操縦試験をパスして運転士見習が終わると、いよいよ師匠が横についての運転から単独での乗務になります。
独車といった言い方をする会社もあるようですが、私が所属していた会社では“本務”という言い方をしていました。
私が運転士の本務となったころ、私が所属していた乗務区では運転士がかなり不足していました。
定年退職の方が多く、助役以上の監督・管理職に多くの運転士や車掌が充てられたためです。
運転士見習が終わった翌日は運輸局へ行って甲種動力車操縦者運転免許を交付されて、その足で動力車操縦者養成所(教習所)を経由して本社へ行き運転士への辞令交付。
そして所属することになる乗務区へ行き、今度は乗務区長らからの訓示を受けて終了となるはずが、運転士の出勤担当助役が勤務指定表をもってきて
「明日からの3日間だけでこれだけの仕業が空白になっているから、どれか一つでもいいから乗務してくれ!」
もうねぇ、明日から当分の間は一部列車が運休するんじゃないの?っていうほどに担当する運転士の指定ができていない。
私は振替で公休となっていたので、翌日の乗務を休日出勤で引き受けることに。
春の行楽シーズンに運転されていた臨時の優等列車の仕業でした。
私が運転士本務となった1988年当時は通勤路線であっても臨時列車の運転が活発で、特に学校の長期の休暇期間となる春・夏・冬の日祝をはじめ、秋にも多数が設定されていました。
運転士になって初めての単独での運転。
交代となるホームまではかなり緊張していました。
列車到着の2分ほど前には交代位置に到着ししばらく待っていたのですが、一向に列車が到着する気配がない。
交代時間を間違えたのかなと思い、何度もスタフと運転時計を見比べるのだが間違ってはいない。
2分近く遅れて列車が到着。
私が車掌時代に最も嫌いだった運転士が担当していました。
引継ぎの際にはいくら嫌いな奴だと言っても相手は先輩運転士ですから、私のほうから列車番号など必要な引継ぎ事項を言ったのですが相手は
「はぁ、上等でっせ」
この運転士はその態度も嫌いだし、とにかくメチャクチャな運転をするし、自分が勤務終了となるとき以外は遅らせても平気なところとか、とにかくイヤなおっさんでした。
2分ほど遅れて出発したわけですが、担当している臨時列車は途中の駅で最優等列車に抜かれるんです。
私が担当している臨時列車をダイヤ通りに運転しても後続の最優等列車は追いついてしまい、抜いていくときには数十秒遅れてしまうという無理やりダイヤを設定した感のある臨時列車。

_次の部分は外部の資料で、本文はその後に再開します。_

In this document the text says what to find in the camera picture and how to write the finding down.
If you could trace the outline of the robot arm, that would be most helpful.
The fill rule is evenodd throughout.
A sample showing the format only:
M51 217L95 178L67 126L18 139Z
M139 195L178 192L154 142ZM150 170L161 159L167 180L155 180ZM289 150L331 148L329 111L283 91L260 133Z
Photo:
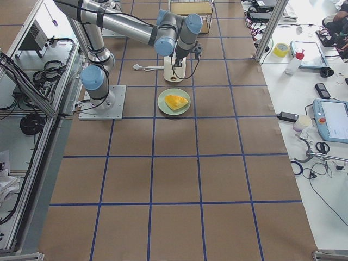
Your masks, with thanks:
M103 38L103 29L153 47L158 56L172 58L171 71L182 66L190 53L200 57L197 37L203 22L197 14L183 17L159 10L156 23L150 24L111 8L106 1L56 1L55 5L69 19L79 43L86 44L89 61L107 70L113 68L115 56L106 47L111 40Z

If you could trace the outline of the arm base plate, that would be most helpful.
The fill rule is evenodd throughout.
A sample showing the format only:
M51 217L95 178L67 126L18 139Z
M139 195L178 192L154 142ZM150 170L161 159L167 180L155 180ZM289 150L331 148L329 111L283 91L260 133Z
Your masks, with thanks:
M79 113L80 120L121 120L126 96L125 85L111 85L109 95L104 101L90 99L85 91L84 99L90 100L83 103Z

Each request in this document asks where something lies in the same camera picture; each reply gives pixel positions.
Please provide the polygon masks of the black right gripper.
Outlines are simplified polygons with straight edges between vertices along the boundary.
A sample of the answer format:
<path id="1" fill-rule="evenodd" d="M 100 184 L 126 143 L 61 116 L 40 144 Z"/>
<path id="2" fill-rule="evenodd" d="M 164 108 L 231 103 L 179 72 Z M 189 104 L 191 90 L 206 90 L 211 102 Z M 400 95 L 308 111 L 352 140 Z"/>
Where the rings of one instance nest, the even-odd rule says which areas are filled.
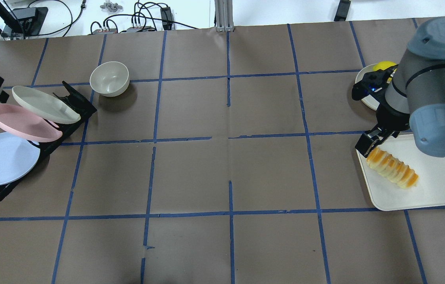
<path id="1" fill-rule="evenodd" d="M 376 110 L 377 124 L 363 132 L 356 142 L 355 149 L 367 158 L 378 146 L 389 137 L 398 137 L 401 132 L 409 130 L 409 114 L 390 111 L 386 106 L 379 105 Z"/>

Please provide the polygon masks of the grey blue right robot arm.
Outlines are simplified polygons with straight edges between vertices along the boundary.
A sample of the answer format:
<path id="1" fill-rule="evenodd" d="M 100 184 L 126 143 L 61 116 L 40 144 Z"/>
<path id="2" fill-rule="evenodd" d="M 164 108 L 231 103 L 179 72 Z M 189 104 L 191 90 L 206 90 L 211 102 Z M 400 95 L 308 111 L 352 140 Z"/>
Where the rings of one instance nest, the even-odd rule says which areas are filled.
<path id="1" fill-rule="evenodd" d="M 364 157 L 407 130 L 421 152 L 445 157 L 445 17 L 421 24 L 399 64 L 366 73 L 351 96 L 379 102 L 376 125 L 355 145 Z"/>

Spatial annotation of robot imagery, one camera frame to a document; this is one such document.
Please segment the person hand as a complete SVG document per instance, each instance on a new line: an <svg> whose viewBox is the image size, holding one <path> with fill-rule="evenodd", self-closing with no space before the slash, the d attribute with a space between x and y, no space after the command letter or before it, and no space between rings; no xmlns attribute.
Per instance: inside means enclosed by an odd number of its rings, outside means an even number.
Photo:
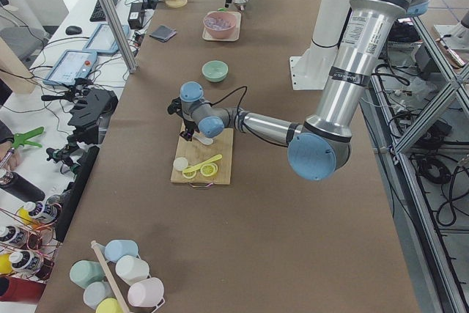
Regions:
<svg viewBox="0 0 469 313"><path fill-rule="evenodd" d="M2 165L2 169L7 169L7 170L14 170L18 167L18 165L21 163L21 159L19 157L19 154L16 151L11 151L12 147L11 144L8 143L3 143L1 144L1 161L4 160L5 158L7 159Z"/></svg>

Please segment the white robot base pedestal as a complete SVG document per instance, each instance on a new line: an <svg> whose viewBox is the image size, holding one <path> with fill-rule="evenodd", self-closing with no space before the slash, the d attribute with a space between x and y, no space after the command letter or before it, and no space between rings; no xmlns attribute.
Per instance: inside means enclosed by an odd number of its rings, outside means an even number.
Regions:
<svg viewBox="0 0 469 313"><path fill-rule="evenodd" d="M349 8L350 0L321 0L310 47L302 56L289 58L294 90L324 89Z"/></svg>

さらに私が担当している列車は最優等列車に抜かれる駅での停車時秒は1分50秒。
暗黙の了解でこの臨時列車を担当する乗務員は早着させることになっていました。
※この時代はまだ暗黙の了解で早着させなければいけない列車が数本ありました。
とにかく速度超過すれすれでガンガン走りました。
※速度超過すれすれだったはずです(笑)
見習が明けた本務初日の、しかも初めて一人でハンドルを握っているのに、いきなりガンガンに攻めまくりました。
でも
どこからブレーキを掛ければATSに引っ掛からずに済むのか。
しかし制動距離を長くとるとガンガンに走ってきた意味がなくなり、時間短縮になんてまったくつながらない。
基本的な制動距離を求める簡易式の速度×速度÷20で導き出す距離を、そこから10%ほど制動距離を短くしてずーっと全制動を投入して運転していました。
緊張なんて全く感じることはありませんでした。
とにかくどれだけ時間を詰めることができるのか、その一点に集中して運転していましたからね。
本務初日は最も嫌いだった運転士のおかげで、緊張することなく攻めた運転ができました。
でも担当し終わった後はものすごい疲労感に覆われましたけどね。